Sunday, April 02, 2006

Fremgen v. FOB: Relevant Case Law

Miles Maguire has begun collecting documents related to the defamation case launched by Winnebago County Clerk of Courts Diane Fremgen against the Full of Balogna web site. As others have already noted, it is shocking that a judge ordered the shutting down of the site. Diane Fremgen and her family have every reason to be outraged at FOB, and have every right to pursue a defamation suit, but in shutting down the FOB site Fond du Lac County Judge Robert Wirtz has created a chilling effect that can intimidate web site operators and participants into silence. This is not acceptable. Wirtz's order is so drastic and out of line with traditional remedies that one cannot help but question his competence and fitness to serve on the bench. I applaud the Oshkosh Northwestern for its reporting, seeking out of First Amendment experts in its reporting, and its editorial position. Today the paper wisely counsels Wirtz to reconsider his decision and lift the injunction.

One reason why Internet defamation cases are difficult is because the federal government and state legislatures have yet to define precisely the legal status of computer bulletin boards and blogs. This creates bizarre situations such as Fremgen v. Full of Balogna, where because the Full of Balogna site is not a newspaper or other kind of print periodical, Fremgen did not legally have to provide those responsible for allegedly libelous posts "a reasonable opportunity to correct the libelous matter." (Wisconsin Statutues 895.05(2)). In "It's in the Cards, Inc. v. Fuschetto, 193 Wis. 2nd 429, 535 N.W. 2d 11 (Ct. App. 1995)" a judge concluded that a computer bulletin board is not a periodical and thus not subject to 895.05(2).

Here's why this is bizarre: if Fremgen had been defamed in the Oshkosh Northwestern, a publication with a subscriber base in the thousands and high Internet readership, she would have to ask for a retraction before going ahead with a libel case. Yet the FOB site, whose readership statistics cannot even come close to a mainstream periodical and whose readership appears limited to local political junkies and Internet Trolls, does not get a chance to retract? Talk about the picture being upside down. The legislature needs to correct this imbalance in the law immediately to help avoid situations like this.

Because the Internet is still a relatively new form of communication, case law regarding defamation issues is slim.
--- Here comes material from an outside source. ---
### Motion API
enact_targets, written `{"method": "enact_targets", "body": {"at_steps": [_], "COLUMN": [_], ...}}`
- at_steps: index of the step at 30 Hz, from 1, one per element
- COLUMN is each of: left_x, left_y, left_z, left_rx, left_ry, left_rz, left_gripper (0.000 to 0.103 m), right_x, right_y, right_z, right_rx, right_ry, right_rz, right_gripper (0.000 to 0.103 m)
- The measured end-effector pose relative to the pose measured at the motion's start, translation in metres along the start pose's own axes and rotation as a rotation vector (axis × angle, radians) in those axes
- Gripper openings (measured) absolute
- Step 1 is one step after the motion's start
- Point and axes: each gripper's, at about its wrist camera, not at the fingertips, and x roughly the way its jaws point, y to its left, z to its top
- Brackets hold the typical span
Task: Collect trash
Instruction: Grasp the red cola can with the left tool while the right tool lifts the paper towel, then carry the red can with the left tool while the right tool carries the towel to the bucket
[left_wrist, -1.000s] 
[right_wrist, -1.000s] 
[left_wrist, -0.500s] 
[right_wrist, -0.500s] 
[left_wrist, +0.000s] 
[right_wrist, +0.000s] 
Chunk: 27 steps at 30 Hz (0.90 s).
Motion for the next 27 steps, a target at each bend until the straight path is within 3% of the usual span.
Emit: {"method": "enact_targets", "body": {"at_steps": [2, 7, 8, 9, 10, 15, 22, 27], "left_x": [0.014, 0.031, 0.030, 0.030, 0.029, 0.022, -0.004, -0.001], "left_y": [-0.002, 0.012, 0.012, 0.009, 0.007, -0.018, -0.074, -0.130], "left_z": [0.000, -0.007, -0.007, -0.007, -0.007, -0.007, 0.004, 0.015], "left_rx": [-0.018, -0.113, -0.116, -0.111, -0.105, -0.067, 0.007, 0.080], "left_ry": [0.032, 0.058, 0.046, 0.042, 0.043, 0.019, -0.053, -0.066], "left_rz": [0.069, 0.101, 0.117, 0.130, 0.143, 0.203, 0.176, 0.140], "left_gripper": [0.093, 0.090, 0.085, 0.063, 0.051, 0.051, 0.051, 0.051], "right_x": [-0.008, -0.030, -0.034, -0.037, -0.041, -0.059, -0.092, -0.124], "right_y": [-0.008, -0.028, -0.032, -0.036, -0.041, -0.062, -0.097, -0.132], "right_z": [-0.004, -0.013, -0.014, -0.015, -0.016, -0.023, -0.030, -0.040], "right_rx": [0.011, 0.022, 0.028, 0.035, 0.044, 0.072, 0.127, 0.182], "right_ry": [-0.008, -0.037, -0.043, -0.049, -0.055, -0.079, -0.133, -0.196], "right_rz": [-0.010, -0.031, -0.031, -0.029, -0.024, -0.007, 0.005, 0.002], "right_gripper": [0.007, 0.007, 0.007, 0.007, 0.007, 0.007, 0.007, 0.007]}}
Stanford University has a user friendly page of general information regarding defamation and the Internet. The page is somewhat old but most of the information on it is still valuable. That page can be found here. AOL also maintains an archive of Internet defamation cases. That archive can be found here. Below are brief descriptions of some of the cases that might apply to Fremgen v. FOB.

Cubby v. CompuServe (1991). A federal court decided that an Internet Service Provider (message distributor) is not responsible for the content of individual messages.

Stratton Oakmont v. Prodigy (1995). A New York State court decided that whovever exercises editorial control over a website can be held responsible for editorial content.

Zeran v. AmericaOnline (1997). A federal district court decided that Internet Servive Providers cannot be held responsible for defamatory messages.

McIntyre v. Ohio (1995). Not a defamation case, but has implications for the Internet because it dealt with whether anonymous communications deserve First Amendment protection. The United States Supreme Court decided that the First Amendment DOES protect anonymous messages.

ACLU of Georgia v. Miller (1997). A US District court decided that the First Amendment protects even anonymous Internet messages.

Milkovich v. Lorain Journal Co. (1990). Not an Internet defamation case, but the decision has implications for the Net. In Milkovich the US Supreme Court found that statements of opinion CAN be defamatory. This is important because defenders of sites like FOB frequently say things like "well, it's only their opinion."

Hopefully Fremgen v. FOB can help to bring some clarity to the law regarding Internet defamation. On the other hand, if this case does go forward we should expect it to degenerate into a circus. Proving actual malice will require Fremgen's legal team to show that those responsible for the FOB posts "in fact entertained serious doubts as to the truth" of the posts (St. Amant v. Thompson) or had a high degree of awareness that what was published was false (Garrison v. Louisiana). We could have a situation where the FOB crowd end up having to explain their state of mind about Fremgen via recourse to the infamous tape recordings of former District Attorney Joseph Paulus made by E.J. Jelinski.

2 comments:

Anonymous said...

If I say that judge is nuts will he come and shut down your blog?

I'm not swimming in case law the way you are - just have my own emotional reaction.

But I think it is completely insane to shut down a whole site for comments that are made by someone other than the site-owner. It shoots web-interactivity in the ass (still trying to get your blog shut down by my unpleasant behavior).

It's true that at times the net is like a giant bathroom wall, but no judge would put a padlock on that until a lawsuit is settled.

Geez - just because some people/judges are anal-retentive doesn't mean we all have to be.

(how was that? are you shut down yet?)

Anonymous said...

http://www.oshkoshpubliclibrary.org/Celebrity_Read/government.html

Isn't Mrs.Fremgen a celebrity? w00t. Time for a parody under fair use doctorine.